This biographical portrait is superior cinematic form, a combination of stylistic close-up work and funereal atmosphere by Pablo Lorrain, one of the most creative directors working today. The camera never blinks while following Natalie Portman as the title character, in a peak career performance. Jackie is a victim of Post Traumatic Stress Syndrome, and the story follows her through the grim week of being witness to her husband’s murder, her inconvenience – to the newly powerful – of being responsible for his funeral and the emotional haze of having to live on. The character of Jackie is defining the beginning of the end for America, the victim of hatred and violence which have evolved to the norm.

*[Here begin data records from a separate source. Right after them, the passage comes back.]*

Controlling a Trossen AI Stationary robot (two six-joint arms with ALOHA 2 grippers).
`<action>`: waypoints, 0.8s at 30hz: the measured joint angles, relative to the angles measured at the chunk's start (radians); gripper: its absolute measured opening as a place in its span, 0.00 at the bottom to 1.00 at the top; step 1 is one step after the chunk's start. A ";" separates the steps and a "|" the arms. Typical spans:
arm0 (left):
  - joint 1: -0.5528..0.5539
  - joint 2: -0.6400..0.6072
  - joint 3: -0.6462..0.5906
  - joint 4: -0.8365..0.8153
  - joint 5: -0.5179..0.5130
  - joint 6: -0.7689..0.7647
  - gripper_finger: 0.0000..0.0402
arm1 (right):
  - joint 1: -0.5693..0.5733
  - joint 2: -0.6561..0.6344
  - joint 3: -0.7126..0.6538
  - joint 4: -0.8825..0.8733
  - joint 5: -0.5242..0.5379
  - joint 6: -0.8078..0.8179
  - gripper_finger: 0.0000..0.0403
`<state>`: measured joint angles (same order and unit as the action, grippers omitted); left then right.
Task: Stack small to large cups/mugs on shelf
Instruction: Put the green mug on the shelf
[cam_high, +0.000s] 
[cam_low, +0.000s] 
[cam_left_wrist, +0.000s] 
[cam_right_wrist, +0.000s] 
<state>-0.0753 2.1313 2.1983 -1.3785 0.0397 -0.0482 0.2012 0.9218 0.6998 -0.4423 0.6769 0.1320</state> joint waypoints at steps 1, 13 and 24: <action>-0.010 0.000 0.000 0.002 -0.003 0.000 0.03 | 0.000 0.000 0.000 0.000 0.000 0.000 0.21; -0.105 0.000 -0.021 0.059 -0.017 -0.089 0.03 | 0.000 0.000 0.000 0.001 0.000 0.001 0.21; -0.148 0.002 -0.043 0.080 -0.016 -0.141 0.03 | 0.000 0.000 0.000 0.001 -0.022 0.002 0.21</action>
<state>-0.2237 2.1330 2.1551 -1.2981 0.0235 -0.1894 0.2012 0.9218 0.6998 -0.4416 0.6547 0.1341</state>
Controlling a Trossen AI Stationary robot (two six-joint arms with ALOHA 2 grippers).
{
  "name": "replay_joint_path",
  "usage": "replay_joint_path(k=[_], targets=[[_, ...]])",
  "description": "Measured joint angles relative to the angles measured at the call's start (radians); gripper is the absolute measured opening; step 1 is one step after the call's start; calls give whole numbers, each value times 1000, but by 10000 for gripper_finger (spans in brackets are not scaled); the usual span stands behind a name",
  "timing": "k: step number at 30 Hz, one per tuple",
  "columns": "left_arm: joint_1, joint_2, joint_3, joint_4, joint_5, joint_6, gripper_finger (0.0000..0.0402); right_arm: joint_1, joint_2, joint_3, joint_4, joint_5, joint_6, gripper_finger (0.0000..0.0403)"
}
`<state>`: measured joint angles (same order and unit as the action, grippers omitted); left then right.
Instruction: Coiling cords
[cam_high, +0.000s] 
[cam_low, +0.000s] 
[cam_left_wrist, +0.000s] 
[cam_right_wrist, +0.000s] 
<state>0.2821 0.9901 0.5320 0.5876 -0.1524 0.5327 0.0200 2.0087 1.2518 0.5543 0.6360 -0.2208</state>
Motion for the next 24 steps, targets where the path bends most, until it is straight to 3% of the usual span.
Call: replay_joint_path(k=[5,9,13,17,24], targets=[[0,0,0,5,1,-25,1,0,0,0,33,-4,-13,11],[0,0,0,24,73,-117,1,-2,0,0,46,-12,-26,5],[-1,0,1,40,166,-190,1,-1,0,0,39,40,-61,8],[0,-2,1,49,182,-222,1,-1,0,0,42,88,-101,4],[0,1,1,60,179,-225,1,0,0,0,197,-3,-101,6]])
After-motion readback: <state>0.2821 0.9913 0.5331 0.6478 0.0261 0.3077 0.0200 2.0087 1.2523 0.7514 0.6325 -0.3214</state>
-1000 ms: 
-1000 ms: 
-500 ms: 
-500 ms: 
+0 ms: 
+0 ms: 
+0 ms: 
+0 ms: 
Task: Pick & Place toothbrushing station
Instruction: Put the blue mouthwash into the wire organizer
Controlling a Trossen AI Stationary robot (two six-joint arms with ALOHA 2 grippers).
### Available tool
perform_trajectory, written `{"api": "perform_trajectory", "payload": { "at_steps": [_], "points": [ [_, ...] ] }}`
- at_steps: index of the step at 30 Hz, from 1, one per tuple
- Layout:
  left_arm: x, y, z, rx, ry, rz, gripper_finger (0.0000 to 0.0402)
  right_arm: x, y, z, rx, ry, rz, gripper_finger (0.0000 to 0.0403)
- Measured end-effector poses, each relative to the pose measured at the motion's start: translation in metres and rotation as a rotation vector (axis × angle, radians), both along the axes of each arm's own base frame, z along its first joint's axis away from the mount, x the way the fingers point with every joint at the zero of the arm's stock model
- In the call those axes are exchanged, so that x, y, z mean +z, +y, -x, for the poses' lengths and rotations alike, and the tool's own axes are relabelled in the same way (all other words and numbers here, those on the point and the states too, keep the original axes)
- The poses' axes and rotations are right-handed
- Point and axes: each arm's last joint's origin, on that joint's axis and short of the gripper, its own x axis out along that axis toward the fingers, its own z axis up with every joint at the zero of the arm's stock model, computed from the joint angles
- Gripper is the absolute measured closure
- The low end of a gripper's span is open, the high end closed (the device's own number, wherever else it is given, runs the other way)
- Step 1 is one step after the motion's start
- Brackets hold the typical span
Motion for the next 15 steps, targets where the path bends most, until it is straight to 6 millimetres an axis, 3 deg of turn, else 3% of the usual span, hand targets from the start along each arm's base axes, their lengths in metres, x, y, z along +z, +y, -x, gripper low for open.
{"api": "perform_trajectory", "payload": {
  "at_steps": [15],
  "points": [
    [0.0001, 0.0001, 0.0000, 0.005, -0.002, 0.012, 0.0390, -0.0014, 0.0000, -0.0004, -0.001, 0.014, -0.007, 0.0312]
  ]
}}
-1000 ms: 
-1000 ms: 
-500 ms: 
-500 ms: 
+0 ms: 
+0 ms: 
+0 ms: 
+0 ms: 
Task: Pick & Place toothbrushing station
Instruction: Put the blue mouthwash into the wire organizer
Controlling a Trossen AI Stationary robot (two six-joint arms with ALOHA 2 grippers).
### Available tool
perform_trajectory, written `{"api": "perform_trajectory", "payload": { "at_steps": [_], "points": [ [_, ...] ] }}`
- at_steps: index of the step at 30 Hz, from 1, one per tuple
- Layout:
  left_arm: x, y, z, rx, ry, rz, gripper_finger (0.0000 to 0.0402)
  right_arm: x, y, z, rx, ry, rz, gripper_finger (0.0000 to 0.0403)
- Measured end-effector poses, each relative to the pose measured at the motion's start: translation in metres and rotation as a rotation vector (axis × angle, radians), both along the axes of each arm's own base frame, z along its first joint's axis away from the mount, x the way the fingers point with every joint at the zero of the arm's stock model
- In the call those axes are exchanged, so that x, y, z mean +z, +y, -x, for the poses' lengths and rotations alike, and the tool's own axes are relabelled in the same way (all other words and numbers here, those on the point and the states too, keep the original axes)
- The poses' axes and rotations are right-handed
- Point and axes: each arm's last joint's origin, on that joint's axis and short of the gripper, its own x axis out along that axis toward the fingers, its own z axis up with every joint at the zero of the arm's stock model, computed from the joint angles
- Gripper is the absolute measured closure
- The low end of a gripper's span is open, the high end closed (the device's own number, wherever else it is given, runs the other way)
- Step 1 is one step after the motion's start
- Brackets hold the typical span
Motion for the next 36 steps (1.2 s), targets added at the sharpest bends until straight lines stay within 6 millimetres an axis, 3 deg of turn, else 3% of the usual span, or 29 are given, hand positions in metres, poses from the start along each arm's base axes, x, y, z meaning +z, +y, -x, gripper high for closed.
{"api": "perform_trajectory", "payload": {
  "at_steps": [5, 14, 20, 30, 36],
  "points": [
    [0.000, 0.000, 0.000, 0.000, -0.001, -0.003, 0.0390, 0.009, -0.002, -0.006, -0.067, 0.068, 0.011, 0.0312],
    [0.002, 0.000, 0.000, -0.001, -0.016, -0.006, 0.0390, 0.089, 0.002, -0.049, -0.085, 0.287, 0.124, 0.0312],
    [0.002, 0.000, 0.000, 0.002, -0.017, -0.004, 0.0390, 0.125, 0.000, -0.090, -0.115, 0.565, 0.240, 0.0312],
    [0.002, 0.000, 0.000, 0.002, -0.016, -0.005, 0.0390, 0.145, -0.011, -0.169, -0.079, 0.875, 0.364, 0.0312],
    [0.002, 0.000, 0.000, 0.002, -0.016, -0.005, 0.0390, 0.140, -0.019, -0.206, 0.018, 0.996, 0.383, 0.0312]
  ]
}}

Jacqueline Kennedy (Natalie Portman) is allowing her first interview with “The Journalist” (Billy Crudup) one week after her husband, John F. Kennedy (Caspar Phillipson), had been assassinated in November of 1963. She begins to remember the events as it unfolds in her head – part surreal, part earnest and profiled in courage.

Natalie Portman is Jacqueline Kennedy in ‘Jackie’
Photo credit: Fox Searchlight Pictures
She is next to her husband as he dies of a bullet to the brain on an American street. She suffers through the elaborate funeral plans, while new presidential power essentially wants her out of the way. She seeks solace and answers from her brother-in-law Bobby (Peter Sarsgaard) and aide Nancy Tuckerman (Greta Gerwig). The nation turns its lonely eyes to her.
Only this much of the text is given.